* _How to complete this task_
The response should consist only of the lines from the one with "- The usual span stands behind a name" to the end of the data below, copied exactly and without pictures.
--- Dataset extract Enclosed Below ---
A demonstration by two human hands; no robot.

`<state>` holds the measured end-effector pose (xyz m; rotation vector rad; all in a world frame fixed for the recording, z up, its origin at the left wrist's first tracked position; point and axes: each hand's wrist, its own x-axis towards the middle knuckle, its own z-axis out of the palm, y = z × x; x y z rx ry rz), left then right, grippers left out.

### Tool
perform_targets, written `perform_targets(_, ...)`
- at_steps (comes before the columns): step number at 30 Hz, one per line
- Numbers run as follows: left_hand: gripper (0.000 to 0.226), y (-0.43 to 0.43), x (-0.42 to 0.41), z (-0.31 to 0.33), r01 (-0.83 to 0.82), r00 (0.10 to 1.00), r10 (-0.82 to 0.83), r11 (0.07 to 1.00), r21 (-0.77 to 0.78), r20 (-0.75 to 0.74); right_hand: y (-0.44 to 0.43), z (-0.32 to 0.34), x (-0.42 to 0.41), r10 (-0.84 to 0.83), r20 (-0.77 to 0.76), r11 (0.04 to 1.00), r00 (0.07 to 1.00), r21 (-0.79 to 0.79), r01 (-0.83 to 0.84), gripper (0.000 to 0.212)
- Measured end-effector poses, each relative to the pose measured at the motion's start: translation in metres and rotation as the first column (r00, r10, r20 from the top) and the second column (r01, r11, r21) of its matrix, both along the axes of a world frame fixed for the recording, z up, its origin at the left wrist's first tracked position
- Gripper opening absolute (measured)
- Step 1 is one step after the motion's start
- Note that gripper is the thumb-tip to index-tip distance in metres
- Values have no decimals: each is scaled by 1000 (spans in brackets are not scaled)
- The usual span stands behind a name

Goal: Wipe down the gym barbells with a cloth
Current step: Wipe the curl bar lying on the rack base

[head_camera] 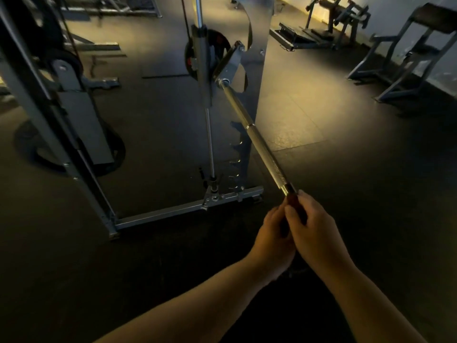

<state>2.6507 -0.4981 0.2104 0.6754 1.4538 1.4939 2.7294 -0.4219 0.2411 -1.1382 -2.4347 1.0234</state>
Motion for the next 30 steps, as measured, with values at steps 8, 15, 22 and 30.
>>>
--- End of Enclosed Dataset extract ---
* _Task answer_
- The usual span stands behind a name

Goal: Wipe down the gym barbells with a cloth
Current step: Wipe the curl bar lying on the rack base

[head_camera] 

<state>2.6507 -0.4981 0.2104 0.6754 1.4538 1.4939 2.7294 -0.4219 0.2411 -1.1382 -2.4347 1.0234</state>
Motion for the next 30 steps, as measured, with values at steps 8, 15, 22 and 30.
>>>

This exercise has nothing further to it.